*** RECORDS TO PROCESS Section Begins ***

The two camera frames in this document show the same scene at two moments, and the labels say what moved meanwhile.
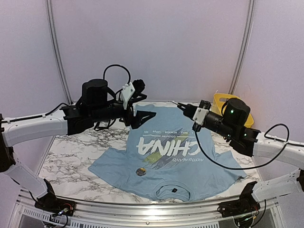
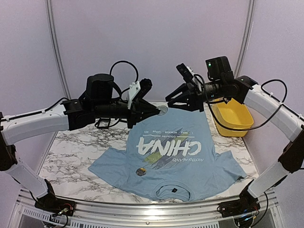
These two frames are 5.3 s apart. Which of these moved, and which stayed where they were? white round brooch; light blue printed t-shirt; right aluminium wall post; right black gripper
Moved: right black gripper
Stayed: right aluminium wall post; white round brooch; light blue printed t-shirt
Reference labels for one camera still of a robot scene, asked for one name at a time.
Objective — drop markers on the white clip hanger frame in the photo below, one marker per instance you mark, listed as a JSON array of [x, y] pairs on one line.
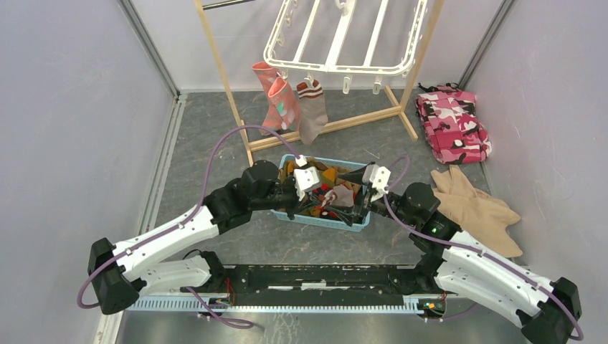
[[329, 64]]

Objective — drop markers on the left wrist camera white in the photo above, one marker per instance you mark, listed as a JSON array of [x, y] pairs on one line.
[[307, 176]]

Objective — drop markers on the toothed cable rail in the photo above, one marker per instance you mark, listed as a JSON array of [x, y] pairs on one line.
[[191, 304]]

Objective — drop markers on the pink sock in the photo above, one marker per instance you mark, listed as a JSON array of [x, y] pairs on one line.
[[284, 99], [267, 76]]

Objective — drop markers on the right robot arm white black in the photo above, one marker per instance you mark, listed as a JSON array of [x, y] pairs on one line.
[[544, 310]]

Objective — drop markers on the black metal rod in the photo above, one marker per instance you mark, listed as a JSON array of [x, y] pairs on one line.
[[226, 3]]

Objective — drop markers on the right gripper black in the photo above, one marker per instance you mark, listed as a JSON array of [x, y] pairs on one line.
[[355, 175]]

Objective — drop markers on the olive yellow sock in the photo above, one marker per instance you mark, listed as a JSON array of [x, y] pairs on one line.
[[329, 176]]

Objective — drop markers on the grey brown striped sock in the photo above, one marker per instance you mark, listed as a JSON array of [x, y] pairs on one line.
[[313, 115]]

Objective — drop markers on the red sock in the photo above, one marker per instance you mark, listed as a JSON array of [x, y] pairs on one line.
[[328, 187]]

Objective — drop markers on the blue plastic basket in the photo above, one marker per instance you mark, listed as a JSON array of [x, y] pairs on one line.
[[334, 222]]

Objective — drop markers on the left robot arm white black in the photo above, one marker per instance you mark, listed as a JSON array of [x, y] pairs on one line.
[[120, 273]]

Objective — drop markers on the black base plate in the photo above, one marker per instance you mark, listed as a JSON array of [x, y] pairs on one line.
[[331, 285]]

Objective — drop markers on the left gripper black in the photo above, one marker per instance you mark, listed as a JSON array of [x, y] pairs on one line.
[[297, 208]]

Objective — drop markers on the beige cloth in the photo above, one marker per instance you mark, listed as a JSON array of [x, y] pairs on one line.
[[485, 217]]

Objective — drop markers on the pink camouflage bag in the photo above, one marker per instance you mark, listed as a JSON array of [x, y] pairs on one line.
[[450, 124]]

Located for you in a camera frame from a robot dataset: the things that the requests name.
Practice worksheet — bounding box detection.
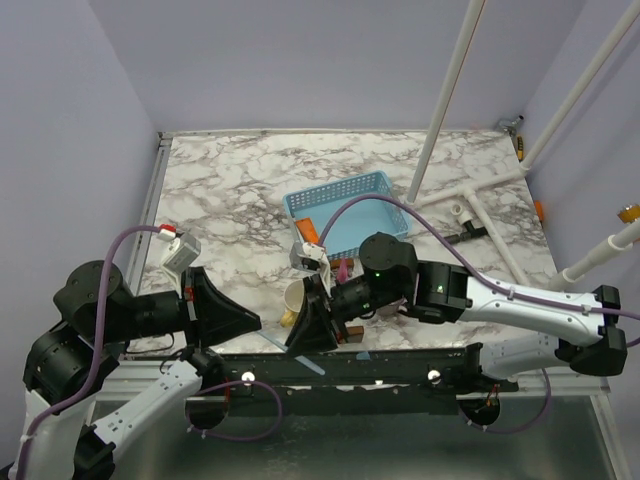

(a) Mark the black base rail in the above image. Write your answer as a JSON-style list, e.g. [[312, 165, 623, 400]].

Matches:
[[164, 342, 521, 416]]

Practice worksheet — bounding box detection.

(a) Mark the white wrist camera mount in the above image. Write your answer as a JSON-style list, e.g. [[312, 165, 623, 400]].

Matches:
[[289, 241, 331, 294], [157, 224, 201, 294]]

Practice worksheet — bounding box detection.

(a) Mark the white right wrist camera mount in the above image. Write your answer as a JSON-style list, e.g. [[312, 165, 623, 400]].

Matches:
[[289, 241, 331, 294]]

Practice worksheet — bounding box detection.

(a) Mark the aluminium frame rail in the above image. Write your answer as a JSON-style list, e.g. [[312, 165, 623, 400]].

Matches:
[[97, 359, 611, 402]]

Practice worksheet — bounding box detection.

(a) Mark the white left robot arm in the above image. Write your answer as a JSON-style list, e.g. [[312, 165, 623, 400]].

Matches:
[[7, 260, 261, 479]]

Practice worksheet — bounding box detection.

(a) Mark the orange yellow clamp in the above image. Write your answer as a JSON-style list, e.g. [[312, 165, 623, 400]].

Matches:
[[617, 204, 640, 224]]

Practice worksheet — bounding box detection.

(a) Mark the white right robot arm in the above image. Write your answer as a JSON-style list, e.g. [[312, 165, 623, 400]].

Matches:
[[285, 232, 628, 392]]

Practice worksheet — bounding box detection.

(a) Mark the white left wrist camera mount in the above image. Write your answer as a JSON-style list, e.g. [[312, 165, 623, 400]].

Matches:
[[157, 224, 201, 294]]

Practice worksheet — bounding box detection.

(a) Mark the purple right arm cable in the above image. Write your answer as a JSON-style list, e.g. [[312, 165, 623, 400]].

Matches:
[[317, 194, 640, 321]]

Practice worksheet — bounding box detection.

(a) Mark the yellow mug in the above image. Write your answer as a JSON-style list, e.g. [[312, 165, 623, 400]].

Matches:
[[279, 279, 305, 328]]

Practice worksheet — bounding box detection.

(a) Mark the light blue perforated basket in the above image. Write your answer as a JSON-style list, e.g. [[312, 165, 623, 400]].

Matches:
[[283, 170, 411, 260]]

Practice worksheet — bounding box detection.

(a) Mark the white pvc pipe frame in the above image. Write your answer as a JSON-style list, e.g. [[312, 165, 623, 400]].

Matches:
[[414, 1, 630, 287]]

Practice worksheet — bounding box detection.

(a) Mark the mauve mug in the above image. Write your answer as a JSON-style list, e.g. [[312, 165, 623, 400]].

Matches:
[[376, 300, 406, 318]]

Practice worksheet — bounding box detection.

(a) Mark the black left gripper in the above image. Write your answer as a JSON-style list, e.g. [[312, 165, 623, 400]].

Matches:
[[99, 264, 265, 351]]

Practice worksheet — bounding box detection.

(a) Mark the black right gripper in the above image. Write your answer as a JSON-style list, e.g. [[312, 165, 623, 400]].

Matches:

*** RECORDS TO PROCESS Section Ends ***

YOUR OBJECTIVE:
Exactness is what counts here: copy each entry as given and omit its pictures.

EXERCISE OUTPUT:
The two camera frames in this document show the same scene at two moments, and the labels say what moved meanwhile.
These two frames are 5.3 s apart. Which of these moved, and which stayed where they were? white round brooch; light blue printed t-shirt; right aluminium wall post; right black gripper
Moved: right black gripper
Stayed: right aluminium wall post; white round brooch; light blue printed t-shirt
Reference labels for one camera still of a robot scene, asked for one name at a time.
Objective — drop markers on the white clip hanger frame in the photo below, one marker per instance you mark, listed as a JSON array of [x, y] pairs on one line.
[[329, 64]]

Objective — drop markers on the left wrist camera white in the photo above, one marker per instance you mark, listed as a JSON array of [x, y] pairs on one line.
[[307, 176]]

Objective — drop markers on the toothed cable rail in the photo above, one marker per instance you mark, listed as a JSON array of [x, y] pairs on one line.
[[191, 304]]

Objective — drop markers on the pink sock in the photo above, one marker per instance you mark, listed as a JSON array of [x, y] pairs on one line.
[[284, 99], [267, 76]]

Objective — drop markers on the right robot arm white black in the photo above, one marker per instance you mark, listed as a JSON array of [x, y] pairs on one line.
[[544, 310]]

Objective — drop markers on the black metal rod in the photo above, one marker per instance you mark, listed as a JSON array of [x, y] pairs on one line.
[[226, 3]]

Objective — drop markers on the right gripper black in the photo above, one marker per instance you mark, listed as a JSON array of [x, y] pairs on one line.
[[355, 175]]

Objective — drop markers on the olive yellow sock in the photo above, one marker per instance you mark, listed as a JSON array of [x, y] pairs on one line.
[[329, 176]]

Objective — drop markers on the grey brown striped sock in the photo above, one marker per instance you mark, listed as a JSON array of [x, y] pairs on one line.
[[313, 115]]

Objective — drop markers on the red sock in the photo above, one marker per instance you mark, listed as a JSON array of [x, y] pairs on one line.
[[328, 187]]

Objective — drop markers on the blue plastic basket in the photo above, one marker per instance you mark, listed as a JSON array of [x, y] pairs on one line.
[[334, 222]]

Objective — drop markers on the left robot arm white black in the photo above, one marker per instance you mark, listed as a JSON array of [x, y] pairs on one line.
[[120, 273]]

Objective — drop markers on the black base plate in the photo above, one marker per instance you mark, listed as a JSON array of [x, y] pairs on one line.
[[331, 285]]

Objective — drop markers on the left gripper black in the photo above, one marker per instance you mark, listed as a JSON array of [x, y] pairs on one line.
[[297, 208]]

Objective — drop markers on the beige cloth in the photo above, one marker per instance you mark, listed as a JSON array of [x, y] pairs on one line.
[[485, 217]]

Objective — drop markers on the pink camouflage bag in the photo above, one marker per instance you mark, listed as a JSON array of [x, y] pairs on one line.
[[450, 124]]

Located for you in a camera frame from a robot dataset: the things that the requests name.
Practice worksheet — bounding box detection.

(a) Mark the black base rail in the above image. Write your answer as a JSON-style list, e.g. [[312, 165, 623, 400]].

Matches:
[[164, 342, 521, 416]]

Practice worksheet — bounding box detection.

(a) Mark the white wrist camera mount in the above image. Write your answer as a JSON-style list, e.g. [[312, 165, 623, 400]].

Matches:
[[289, 241, 331, 294], [157, 224, 201, 294]]

Practice worksheet — bounding box detection.

(a) Mark the white right wrist camera mount in the above image. Write your answer as a JSON-style list, e.g. [[312, 165, 623, 400]].

Matches:
[[289, 241, 331, 294]]

Practice worksheet — bounding box detection.

(a) Mark the aluminium frame rail in the above image. Write your answer as a JSON-style list, e.g. [[312, 165, 623, 400]].

Matches:
[[97, 359, 611, 402]]

Practice worksheet — bounding box detection.

(a) Mark the white left robot arm in the above image. Write your answer as a JSON-style list, e.g. [[312, 165, 623, 400]].

Matches:
[[7, 260, 261, 479]]

Practice worksheet — bounding box detection.

(a) Mark the orange yellow clamp in the above image. Write your answer as a JSON-style list, e.g. [[312, 165, 623, 400]].

Matches:
[[617, 204, 640, 224]]

Practice worksheet — bounding box detection.

(a) Mark the white right robot arm in the above image. Write your answer as a JSON-style list, e.g. [[312, 165, 623, 400]].

Matches:
[[285, 232, 628, 392]]

Practice worksheet — bounding box detection.

(a) Mark the white left wrist camera mount in the above image. Write your answer as a JSON-style list, e.g. [[312, 165, 623, 400]].

Matches:
[[157, 224, 201, 294]]

Practice worksheet — bounding box detection.

(a) Mark the purple right arm cable in the above image. Write your answer as a JSON-style list, e.g. [[312, 165, 623, 400]].

Matches:
[[317, 194, 640, 321]]

Practice worksheet — bounding box detection.

(a) Mark the yellow mug in the above image. Write your answer as a JSON-style list, e.g. [[312, 165, 623, 400]].

Matches:
[[279, 279, 305, 328]]

Practice worksheet — bounding box detection.

(a) Mark the light blue perforated basket in the above image. Write your answer as a JSON-style list, e.g. [[312, 165, 623, 400]].

Matches:
[[283, 170, 411, 260]]

Practice worksheet — bounding box detection.

(a) Mark the white pvc pipe frame in the above image. Write your answer as a JSON-style list, e.g. [[312, 165, 623, 400]].

Matches:
[[414, 1, 630, 287]]

Practice worksheet — bounding box detection.

(a) Mark the mauve mug in the above image. Write your answer as a JSON-style list, e.g. [[312, 165, 623, 400]].

Matches:
[[376, 300, 406, 318]]

Practice worksheet — bounding box detection.

(a) Mark the black left gripper in the above image. Write your answer as a JSON-style list, e.g. [[312, 165, 623, 400]].

Matches:
[[99, 264, 265, 351]]

Practice worksheet — bounding box detection.

(a) Mark the black right gripper in the above image. Write your answer as a JSON-style list, e.g. [[312, 165, 623, 400]].

Matches:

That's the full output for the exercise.